WHAT IS REQUIRED:
Beneath this line is the data. Output exactly the lines from the line with "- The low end" to the line with "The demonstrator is", both ends included, and nothing more.

---*---

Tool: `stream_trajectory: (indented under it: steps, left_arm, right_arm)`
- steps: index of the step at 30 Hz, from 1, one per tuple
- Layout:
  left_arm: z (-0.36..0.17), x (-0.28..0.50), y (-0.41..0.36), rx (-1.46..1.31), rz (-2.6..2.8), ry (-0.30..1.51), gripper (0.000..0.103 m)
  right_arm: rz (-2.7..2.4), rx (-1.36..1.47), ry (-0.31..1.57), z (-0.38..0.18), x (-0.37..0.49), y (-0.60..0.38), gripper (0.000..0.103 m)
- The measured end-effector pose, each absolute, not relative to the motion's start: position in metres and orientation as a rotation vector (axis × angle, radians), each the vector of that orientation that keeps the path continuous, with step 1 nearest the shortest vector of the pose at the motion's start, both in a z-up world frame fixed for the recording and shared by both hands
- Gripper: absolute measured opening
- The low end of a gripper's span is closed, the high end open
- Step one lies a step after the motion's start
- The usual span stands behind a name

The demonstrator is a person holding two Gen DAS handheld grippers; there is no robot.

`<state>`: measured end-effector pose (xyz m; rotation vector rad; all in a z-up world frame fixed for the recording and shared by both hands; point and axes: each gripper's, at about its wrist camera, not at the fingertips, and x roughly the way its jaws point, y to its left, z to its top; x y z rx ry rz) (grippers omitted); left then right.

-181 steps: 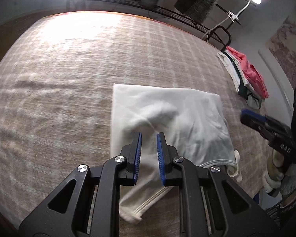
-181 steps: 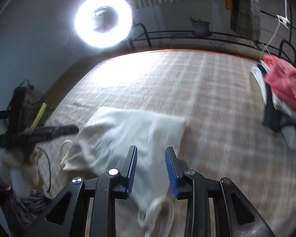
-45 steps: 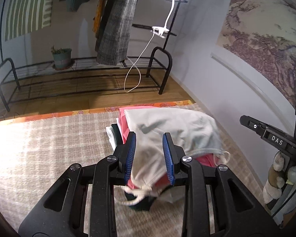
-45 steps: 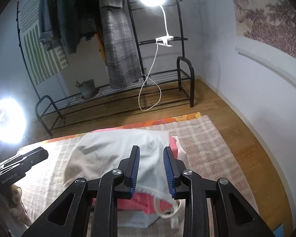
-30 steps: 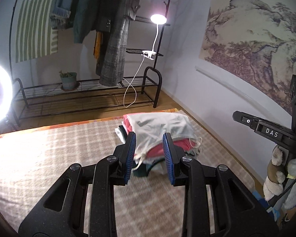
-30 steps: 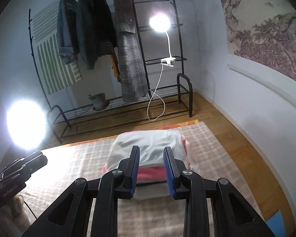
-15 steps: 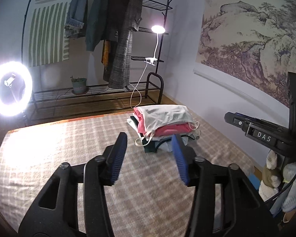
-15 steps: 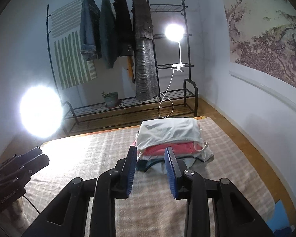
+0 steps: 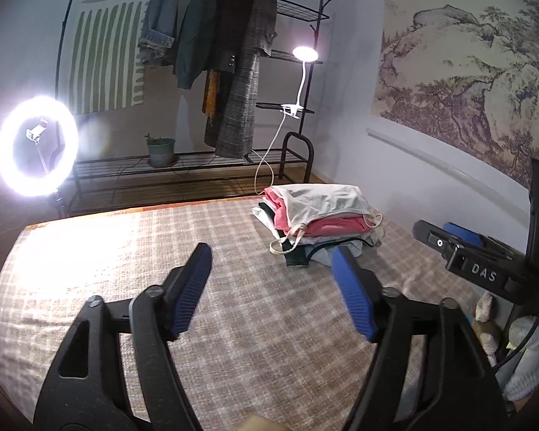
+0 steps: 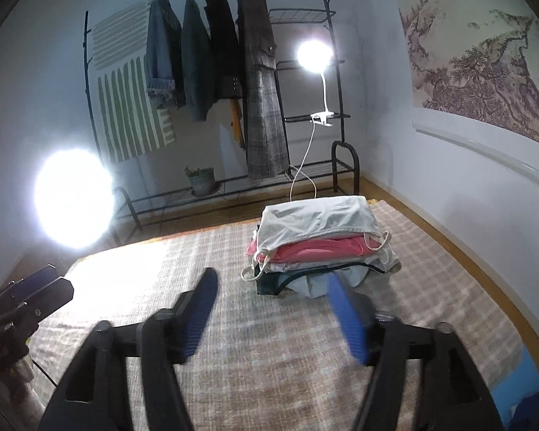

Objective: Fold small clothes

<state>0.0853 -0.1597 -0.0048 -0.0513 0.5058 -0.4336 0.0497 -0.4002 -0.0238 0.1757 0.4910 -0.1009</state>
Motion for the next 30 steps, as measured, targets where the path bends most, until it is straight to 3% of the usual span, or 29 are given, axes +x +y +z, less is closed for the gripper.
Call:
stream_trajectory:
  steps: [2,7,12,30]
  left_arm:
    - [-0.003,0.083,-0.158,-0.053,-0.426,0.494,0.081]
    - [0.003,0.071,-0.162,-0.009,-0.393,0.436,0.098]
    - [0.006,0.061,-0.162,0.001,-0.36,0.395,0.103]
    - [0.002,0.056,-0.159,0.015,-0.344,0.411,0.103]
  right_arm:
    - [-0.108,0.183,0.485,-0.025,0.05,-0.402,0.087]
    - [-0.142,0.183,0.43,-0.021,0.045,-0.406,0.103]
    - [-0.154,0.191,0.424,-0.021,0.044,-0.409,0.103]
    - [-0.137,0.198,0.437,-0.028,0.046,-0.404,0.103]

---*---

SOLUTION TO THE EXERCISE:
- The low end of a gripper's span is closed, the high end open
- Step one lies a step after the motion's start
- The usual span stands behind a name

The demonstrator is a person holding two Gen DAS handheld grippers; there is no robot.

The exercise is done now.